▸ Exercise brief
Retype, word for word, every line from the one holding "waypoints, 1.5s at" through the one holding "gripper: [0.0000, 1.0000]" in the entries below, both included, and only those lines.

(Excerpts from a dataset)
╔══
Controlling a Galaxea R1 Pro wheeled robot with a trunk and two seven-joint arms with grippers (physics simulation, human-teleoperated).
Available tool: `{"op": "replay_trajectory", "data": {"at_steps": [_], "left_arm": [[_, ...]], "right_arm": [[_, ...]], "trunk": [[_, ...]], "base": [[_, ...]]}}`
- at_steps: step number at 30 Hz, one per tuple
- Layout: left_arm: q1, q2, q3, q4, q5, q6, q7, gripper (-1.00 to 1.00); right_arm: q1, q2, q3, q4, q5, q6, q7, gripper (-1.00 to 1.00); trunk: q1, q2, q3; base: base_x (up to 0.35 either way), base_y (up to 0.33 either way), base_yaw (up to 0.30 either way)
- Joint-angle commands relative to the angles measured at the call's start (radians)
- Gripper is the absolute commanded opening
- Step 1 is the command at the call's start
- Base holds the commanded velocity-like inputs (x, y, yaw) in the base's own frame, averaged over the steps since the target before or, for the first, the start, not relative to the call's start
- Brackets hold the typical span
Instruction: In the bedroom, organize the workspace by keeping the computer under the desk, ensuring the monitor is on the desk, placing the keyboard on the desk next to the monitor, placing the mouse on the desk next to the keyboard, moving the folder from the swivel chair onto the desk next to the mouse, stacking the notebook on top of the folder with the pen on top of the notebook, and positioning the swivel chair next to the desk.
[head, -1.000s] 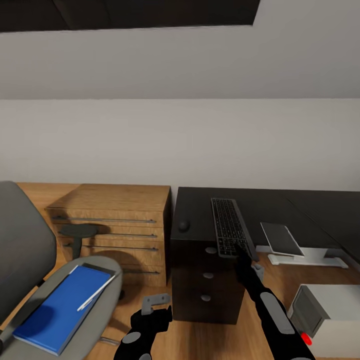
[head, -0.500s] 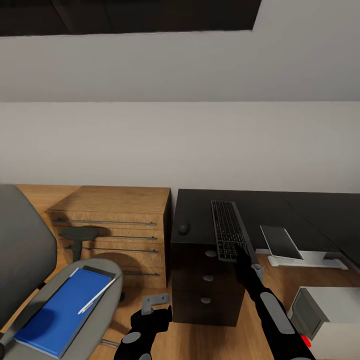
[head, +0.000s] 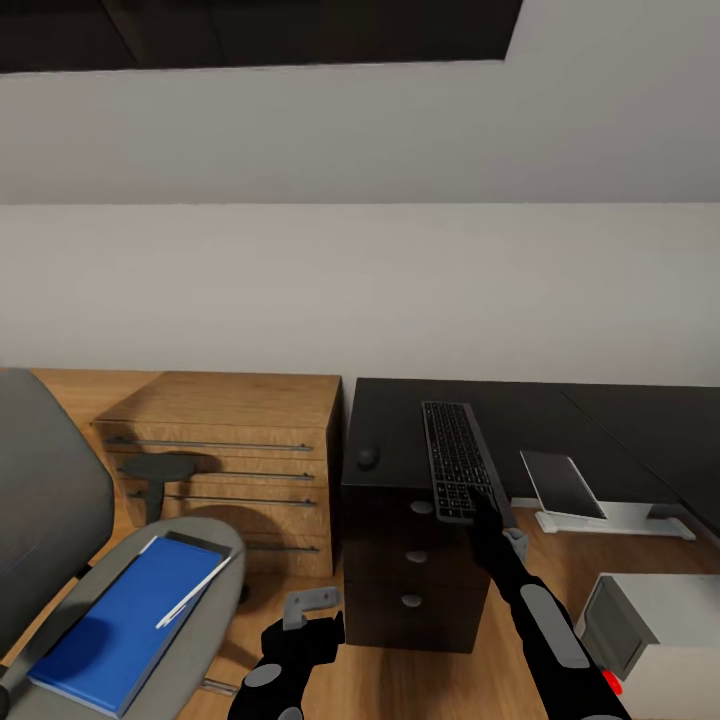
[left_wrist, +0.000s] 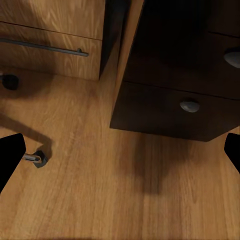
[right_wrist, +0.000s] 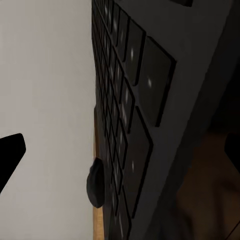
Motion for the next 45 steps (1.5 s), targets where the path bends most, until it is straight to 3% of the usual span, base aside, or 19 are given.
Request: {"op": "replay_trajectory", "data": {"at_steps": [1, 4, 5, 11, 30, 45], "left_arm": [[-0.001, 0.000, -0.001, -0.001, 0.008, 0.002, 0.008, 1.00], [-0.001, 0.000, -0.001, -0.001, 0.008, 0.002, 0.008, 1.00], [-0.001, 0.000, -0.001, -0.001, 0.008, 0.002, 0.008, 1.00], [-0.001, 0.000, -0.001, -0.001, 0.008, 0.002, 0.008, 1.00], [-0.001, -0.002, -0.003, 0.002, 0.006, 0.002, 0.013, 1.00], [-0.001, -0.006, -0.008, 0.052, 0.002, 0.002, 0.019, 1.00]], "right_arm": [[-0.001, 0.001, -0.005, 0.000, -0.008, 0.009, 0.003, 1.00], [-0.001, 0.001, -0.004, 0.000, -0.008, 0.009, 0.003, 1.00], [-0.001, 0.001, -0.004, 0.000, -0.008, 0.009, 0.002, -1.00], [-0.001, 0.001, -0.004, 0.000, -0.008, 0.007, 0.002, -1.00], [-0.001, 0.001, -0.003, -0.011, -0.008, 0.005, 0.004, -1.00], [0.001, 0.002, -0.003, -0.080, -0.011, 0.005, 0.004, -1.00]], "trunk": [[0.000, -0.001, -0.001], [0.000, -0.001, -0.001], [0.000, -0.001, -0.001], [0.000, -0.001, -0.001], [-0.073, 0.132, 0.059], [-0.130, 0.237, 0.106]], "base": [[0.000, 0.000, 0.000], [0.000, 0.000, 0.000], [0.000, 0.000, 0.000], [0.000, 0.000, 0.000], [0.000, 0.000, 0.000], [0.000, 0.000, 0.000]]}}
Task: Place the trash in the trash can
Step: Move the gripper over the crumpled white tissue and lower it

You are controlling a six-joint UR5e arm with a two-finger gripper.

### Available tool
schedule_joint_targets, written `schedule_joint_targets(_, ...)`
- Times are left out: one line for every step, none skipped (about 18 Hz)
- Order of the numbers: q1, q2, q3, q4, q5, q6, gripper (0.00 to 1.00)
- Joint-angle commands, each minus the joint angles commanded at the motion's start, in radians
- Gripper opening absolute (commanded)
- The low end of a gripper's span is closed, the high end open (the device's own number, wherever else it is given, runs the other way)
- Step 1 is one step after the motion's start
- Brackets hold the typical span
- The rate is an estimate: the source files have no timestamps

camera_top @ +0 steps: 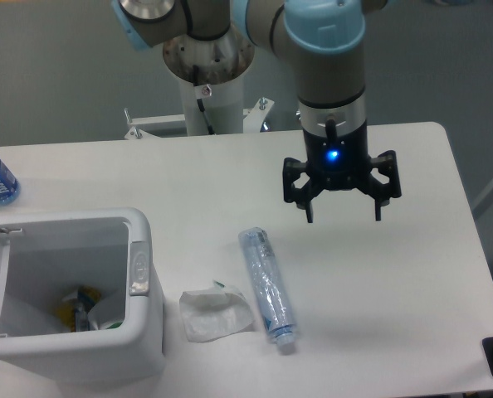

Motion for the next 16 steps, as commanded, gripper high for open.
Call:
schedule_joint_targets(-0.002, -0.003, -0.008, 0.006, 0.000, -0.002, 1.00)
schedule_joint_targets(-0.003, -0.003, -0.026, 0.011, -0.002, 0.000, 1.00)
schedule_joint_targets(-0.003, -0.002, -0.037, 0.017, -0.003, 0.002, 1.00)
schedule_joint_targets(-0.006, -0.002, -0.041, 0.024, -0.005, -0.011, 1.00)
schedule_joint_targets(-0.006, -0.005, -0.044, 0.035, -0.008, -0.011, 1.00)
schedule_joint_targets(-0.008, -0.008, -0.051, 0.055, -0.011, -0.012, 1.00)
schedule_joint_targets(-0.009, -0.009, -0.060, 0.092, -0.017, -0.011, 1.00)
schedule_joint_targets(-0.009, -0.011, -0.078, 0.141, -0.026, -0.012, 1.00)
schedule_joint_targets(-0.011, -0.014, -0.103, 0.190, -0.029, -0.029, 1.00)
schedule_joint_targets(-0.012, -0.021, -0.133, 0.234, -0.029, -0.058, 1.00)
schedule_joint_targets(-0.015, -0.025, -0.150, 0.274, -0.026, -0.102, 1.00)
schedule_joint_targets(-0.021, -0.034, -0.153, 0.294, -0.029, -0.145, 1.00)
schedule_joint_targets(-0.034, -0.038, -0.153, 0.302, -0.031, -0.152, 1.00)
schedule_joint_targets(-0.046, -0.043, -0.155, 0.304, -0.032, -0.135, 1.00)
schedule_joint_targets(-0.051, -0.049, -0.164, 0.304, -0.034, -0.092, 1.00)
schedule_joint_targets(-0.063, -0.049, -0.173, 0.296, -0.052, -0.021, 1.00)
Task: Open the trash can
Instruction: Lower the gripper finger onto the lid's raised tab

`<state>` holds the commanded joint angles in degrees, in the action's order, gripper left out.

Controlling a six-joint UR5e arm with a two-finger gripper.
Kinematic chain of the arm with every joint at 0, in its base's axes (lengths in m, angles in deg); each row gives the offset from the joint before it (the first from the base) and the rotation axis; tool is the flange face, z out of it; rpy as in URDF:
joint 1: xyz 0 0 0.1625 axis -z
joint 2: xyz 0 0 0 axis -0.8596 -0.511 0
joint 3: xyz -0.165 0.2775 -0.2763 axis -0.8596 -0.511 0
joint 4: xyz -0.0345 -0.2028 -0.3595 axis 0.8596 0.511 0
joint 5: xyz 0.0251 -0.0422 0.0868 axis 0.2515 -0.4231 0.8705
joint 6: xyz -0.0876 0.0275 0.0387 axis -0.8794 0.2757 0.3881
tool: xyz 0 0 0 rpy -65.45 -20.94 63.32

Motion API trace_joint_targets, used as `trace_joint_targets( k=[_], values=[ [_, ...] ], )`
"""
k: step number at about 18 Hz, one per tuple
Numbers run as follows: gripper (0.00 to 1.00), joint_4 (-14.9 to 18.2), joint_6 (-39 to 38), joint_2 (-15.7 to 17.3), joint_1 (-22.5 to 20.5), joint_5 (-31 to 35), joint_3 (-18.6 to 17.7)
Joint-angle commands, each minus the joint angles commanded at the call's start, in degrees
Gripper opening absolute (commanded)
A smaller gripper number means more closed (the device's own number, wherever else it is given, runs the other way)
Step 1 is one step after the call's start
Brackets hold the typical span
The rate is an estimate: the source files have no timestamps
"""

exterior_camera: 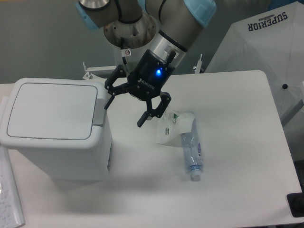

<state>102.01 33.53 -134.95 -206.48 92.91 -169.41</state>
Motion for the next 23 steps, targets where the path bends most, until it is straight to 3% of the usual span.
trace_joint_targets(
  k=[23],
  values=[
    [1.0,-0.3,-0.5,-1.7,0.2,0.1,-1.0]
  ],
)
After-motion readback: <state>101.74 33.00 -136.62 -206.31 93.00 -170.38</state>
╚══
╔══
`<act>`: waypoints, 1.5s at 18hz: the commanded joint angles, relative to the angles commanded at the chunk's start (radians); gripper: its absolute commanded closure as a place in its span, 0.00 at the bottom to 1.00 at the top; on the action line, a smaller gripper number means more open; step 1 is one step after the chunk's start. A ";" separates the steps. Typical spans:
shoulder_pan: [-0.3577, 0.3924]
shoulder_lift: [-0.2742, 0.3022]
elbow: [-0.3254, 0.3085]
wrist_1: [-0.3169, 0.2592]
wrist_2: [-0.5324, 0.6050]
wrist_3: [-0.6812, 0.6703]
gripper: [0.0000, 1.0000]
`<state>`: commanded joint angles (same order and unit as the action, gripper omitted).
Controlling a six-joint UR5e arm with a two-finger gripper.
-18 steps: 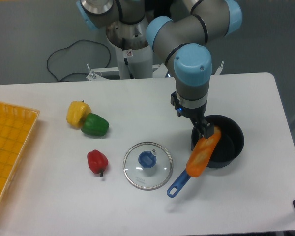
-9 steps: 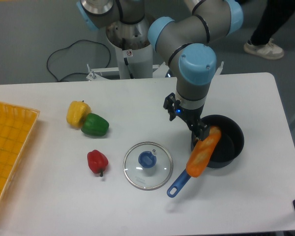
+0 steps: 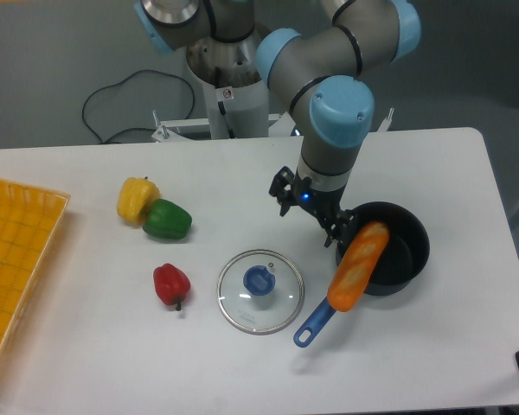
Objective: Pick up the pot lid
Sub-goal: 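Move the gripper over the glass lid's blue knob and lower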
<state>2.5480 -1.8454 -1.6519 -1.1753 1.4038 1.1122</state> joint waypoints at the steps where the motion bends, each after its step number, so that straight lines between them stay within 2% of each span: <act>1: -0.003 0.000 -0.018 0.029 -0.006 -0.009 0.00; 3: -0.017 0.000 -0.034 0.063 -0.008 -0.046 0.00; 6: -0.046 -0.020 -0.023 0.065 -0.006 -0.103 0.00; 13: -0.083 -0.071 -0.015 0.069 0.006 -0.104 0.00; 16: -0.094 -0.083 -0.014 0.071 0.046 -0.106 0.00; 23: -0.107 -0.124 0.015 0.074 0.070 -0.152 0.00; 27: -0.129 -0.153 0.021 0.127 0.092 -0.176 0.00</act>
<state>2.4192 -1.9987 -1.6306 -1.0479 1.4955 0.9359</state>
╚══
▸ Result of this task
`<act>`: waypoints, 1.5s at 18hz: the commanded joint angles, relative to the angles commanded at the chunk's start (radians); gripper: its absolute commanded closure as a place in its span, 0.00 at the bottom to 1.00 at the top; on the action line, a smaller gripper number means more open; step 1 is one step after the chunk's start. A ";" separates the steps. Typical spans:
shoulder_pan: [-0.3577, 0.3924]
shoulder_lift: [-0.2742, 0.3022]
elbow: [-0.3254, 0.3085]
wrist_1: [-0.3169, 0.2592]
wrist_2: [-0.5324, 0.6050]
wrist_3: [-0.6812, 0.6703]
gripper: [0.0000, 1.0000]

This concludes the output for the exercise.